─── Exercise inputs

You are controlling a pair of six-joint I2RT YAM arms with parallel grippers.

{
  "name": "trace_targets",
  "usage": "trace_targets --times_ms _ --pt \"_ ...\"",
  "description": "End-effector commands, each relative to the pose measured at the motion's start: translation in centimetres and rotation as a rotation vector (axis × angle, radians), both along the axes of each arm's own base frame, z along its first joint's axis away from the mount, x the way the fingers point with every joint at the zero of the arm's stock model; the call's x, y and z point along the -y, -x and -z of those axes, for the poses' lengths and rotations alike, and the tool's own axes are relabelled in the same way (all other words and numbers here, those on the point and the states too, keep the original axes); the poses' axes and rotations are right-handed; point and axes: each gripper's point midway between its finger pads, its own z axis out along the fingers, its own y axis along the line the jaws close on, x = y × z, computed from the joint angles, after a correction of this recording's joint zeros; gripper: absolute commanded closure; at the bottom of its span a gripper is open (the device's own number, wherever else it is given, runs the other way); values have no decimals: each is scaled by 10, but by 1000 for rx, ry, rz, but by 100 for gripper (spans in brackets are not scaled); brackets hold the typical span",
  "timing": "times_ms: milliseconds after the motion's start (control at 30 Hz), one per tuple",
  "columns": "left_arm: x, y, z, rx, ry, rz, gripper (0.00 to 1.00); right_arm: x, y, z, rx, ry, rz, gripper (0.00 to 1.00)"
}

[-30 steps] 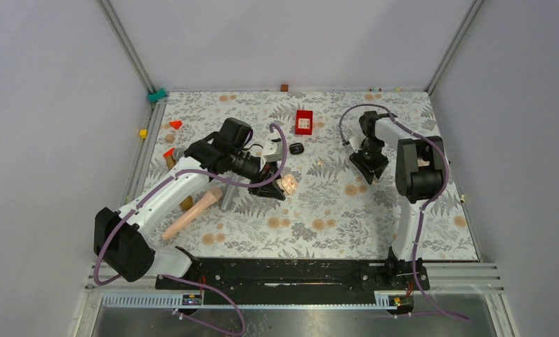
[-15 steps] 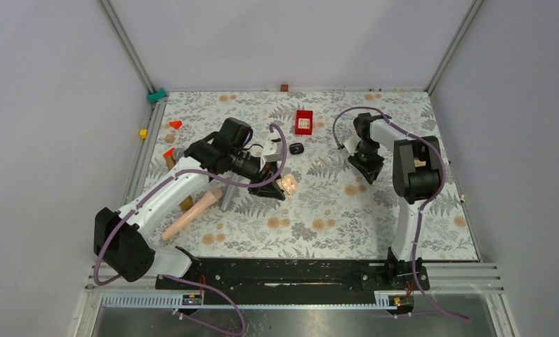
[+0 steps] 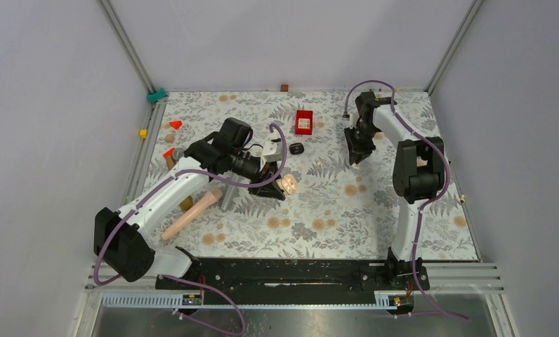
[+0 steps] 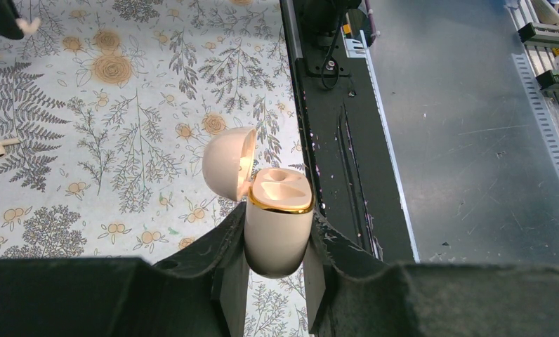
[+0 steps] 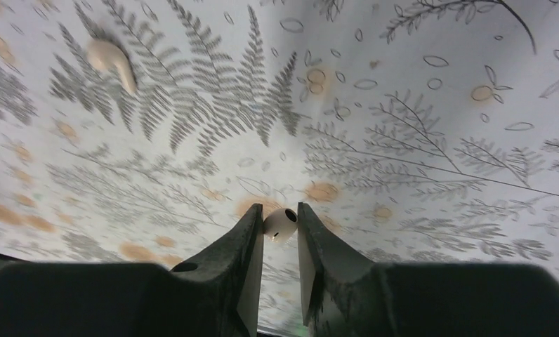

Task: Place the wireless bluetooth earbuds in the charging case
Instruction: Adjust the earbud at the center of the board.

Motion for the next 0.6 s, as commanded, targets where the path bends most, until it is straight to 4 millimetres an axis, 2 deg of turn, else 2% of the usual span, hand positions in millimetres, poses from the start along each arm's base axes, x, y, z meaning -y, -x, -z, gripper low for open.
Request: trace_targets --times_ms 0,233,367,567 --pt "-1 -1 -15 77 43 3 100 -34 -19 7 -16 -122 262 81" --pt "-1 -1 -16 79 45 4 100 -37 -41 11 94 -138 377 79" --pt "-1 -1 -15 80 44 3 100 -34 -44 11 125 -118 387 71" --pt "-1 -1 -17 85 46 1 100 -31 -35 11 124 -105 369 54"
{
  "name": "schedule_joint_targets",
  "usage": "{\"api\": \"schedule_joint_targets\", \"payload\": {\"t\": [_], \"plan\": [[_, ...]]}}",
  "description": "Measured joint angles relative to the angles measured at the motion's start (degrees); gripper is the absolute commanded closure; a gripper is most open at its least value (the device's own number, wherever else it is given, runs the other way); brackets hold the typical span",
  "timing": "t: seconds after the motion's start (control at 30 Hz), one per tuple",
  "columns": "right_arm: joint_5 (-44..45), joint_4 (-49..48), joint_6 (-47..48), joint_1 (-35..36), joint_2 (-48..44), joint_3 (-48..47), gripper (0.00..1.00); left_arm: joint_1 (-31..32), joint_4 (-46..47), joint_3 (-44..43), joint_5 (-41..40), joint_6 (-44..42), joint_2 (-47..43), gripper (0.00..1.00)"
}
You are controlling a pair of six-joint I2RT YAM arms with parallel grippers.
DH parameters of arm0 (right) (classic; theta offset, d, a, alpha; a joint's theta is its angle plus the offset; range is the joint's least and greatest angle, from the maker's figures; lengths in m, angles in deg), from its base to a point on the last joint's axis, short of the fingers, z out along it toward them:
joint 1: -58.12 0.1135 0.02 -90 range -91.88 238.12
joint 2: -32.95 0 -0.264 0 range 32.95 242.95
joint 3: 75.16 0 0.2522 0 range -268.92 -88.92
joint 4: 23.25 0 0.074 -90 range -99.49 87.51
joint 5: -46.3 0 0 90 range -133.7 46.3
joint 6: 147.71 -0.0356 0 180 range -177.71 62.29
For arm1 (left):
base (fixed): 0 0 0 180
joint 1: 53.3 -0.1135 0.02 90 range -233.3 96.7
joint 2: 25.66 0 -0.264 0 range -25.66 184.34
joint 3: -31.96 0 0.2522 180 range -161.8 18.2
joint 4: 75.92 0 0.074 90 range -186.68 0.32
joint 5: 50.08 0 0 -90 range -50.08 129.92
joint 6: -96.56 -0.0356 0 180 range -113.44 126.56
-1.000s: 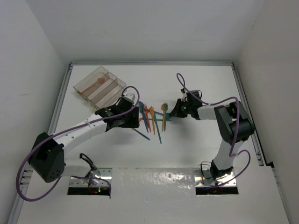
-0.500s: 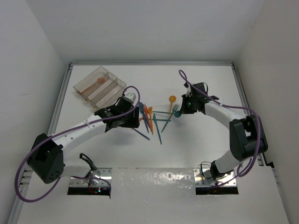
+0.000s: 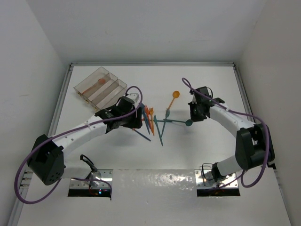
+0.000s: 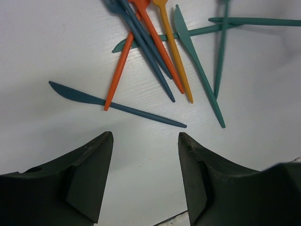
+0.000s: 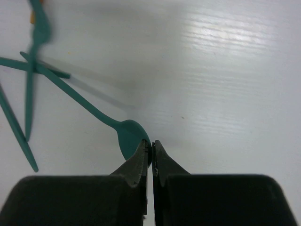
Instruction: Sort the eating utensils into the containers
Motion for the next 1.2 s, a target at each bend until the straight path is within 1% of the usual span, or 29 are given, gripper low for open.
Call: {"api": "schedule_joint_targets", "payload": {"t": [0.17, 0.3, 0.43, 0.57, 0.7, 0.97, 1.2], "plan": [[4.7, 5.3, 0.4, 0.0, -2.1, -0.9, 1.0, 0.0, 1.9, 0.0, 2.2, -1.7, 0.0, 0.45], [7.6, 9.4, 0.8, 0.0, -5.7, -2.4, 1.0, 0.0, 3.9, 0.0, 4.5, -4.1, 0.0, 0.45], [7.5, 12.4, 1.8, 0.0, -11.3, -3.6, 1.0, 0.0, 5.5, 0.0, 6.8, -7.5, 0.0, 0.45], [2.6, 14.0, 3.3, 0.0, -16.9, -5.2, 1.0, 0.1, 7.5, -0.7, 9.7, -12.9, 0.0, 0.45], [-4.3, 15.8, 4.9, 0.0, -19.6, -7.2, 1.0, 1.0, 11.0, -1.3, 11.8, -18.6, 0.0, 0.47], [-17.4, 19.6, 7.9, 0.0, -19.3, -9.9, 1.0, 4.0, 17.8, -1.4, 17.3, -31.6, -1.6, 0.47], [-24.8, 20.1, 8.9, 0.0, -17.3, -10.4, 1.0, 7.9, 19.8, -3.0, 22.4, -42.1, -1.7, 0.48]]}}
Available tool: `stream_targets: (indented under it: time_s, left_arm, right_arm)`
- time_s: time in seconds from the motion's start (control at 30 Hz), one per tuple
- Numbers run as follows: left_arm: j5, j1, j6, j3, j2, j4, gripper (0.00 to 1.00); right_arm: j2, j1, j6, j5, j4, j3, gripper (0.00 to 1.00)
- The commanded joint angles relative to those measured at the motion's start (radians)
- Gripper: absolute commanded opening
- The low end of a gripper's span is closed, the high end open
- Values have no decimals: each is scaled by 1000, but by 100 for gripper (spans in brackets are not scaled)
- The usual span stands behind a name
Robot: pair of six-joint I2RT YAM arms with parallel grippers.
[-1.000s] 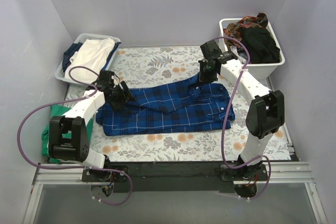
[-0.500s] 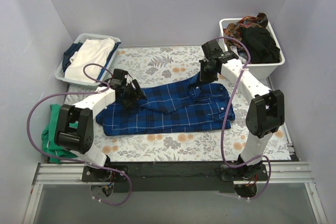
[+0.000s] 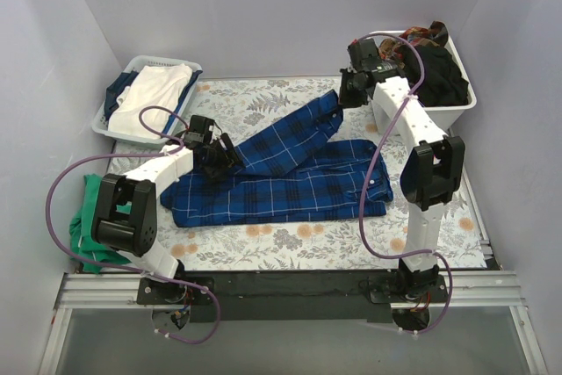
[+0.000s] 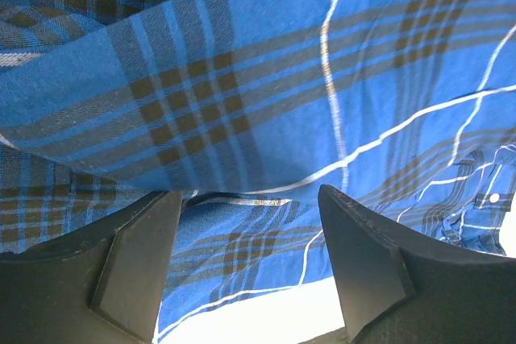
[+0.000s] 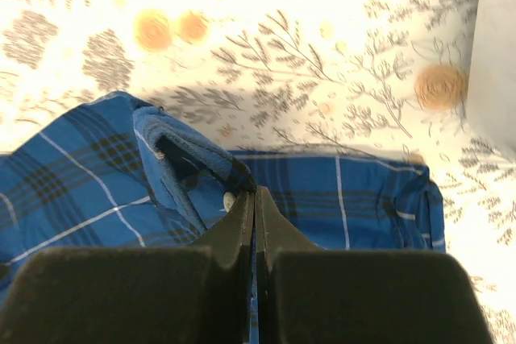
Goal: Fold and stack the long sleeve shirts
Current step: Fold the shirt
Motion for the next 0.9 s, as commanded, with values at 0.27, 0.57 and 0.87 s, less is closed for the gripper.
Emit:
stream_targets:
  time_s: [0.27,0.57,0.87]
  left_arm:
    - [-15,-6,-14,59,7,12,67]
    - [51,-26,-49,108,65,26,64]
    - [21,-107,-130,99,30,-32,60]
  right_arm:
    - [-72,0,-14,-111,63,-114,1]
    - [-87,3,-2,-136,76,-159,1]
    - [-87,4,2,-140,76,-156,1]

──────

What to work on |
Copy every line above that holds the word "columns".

Result |
  "columns": "left_arm: x, y, z, rx, ry, rz, gripper (0.00 to 1.00); right_arm: x, y, z, rx, ry, rz, gripper (0.00 to 1.00)"
  "columns": "right_arm: joint_5 (-44..45), joint_4 (-49..48), joint_6 (-47..48), joint_1 (-35..36), joint_2 (-48..44), joint_3 (-48..47), gripper (0.00..1.00); left_arm: joint_1 (-31..32), joint_4 (-46..47), joint_3 (-44..43), joint_5 (-41..40), joint_6 (-44..42), joint_2 (-47..43), gripper (0.00..1.00)"

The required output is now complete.